In Italy and the federal Chamber of Deputies has reportedly passed legislation that could require all licensed sportsbetting operators to pay an additional 0.5% tax on turnover so as to fund programs to help the nation in recovering from the impacts of the coronavirus pandemic.
According to a Tuesday report from SBC News, the controversial duty is included in the proposed Revival Decree from the government of Italian Prime Minister Giuseppe Conte and would be applied until the end of next year on any income earned from online, retail and virtual sportsbetting operations.
SBC News reported that the measure, which must still be approved by the Senate of the Republic, is hopeful of being able to raise up to €90 million ($99.5 million) in order to endow a new fund to help sports clubs in Italy recover from a lockdown that has been in place since March 9. The source detailed that legislators had initially called for the rate of this proposed tax to be set at 0.75% but eventually relented under pressure from an industry that is scheduled to fully re-open in just 17 days.

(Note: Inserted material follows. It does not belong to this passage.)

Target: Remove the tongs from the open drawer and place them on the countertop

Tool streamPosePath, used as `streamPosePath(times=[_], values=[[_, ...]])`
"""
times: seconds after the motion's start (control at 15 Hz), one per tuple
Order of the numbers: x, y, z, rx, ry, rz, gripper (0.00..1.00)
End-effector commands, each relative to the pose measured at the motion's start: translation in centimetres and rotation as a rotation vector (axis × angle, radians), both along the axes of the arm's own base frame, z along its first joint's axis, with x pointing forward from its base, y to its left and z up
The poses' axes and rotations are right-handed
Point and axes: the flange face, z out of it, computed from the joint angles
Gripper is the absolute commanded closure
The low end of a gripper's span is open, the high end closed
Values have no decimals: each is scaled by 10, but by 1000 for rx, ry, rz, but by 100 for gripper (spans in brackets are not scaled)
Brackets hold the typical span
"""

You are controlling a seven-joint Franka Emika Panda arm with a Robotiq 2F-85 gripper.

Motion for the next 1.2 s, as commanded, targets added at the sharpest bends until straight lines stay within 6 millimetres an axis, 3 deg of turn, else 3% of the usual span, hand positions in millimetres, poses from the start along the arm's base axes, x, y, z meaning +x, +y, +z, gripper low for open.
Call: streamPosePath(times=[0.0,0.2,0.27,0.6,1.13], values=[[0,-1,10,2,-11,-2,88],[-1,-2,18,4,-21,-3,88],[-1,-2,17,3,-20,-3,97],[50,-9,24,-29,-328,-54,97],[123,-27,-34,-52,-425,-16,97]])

Moreno Marasco, Director for the La Lega Operatori di Gioco (LOGiCO) trade body for local online sportsbetting operators, reportedly nevertheless criticized the imposition of even more tax on an industry that has recorded a 72% decline year-on-year in revenues over the course of the last two months. He purportedly stated that such a post-coronavirus duty would be a ‘gift to the underworld’ and consequently urged legislators to instead consider following other European nations in implementing a ‘guaranteed loan framework’ for sports clubs that may be struggling financially.
SBC News reported that the projected charge would moreover be added to a regime that already requires retail sportsbetting operators to pay a 20% gross gaming revenues tax with their virtual and online counterparts subject to analogous 22% and 24% duties respectively. It explained that the nation’s Sistema Gioco Italia and Associazione Concessionari di Giochi Pubblici (ACadi) trade groups reacted to the news by calling on legislators to scrap the existing tax framework so as to save its members from subsequently having to hand over as much as 30% of their takings.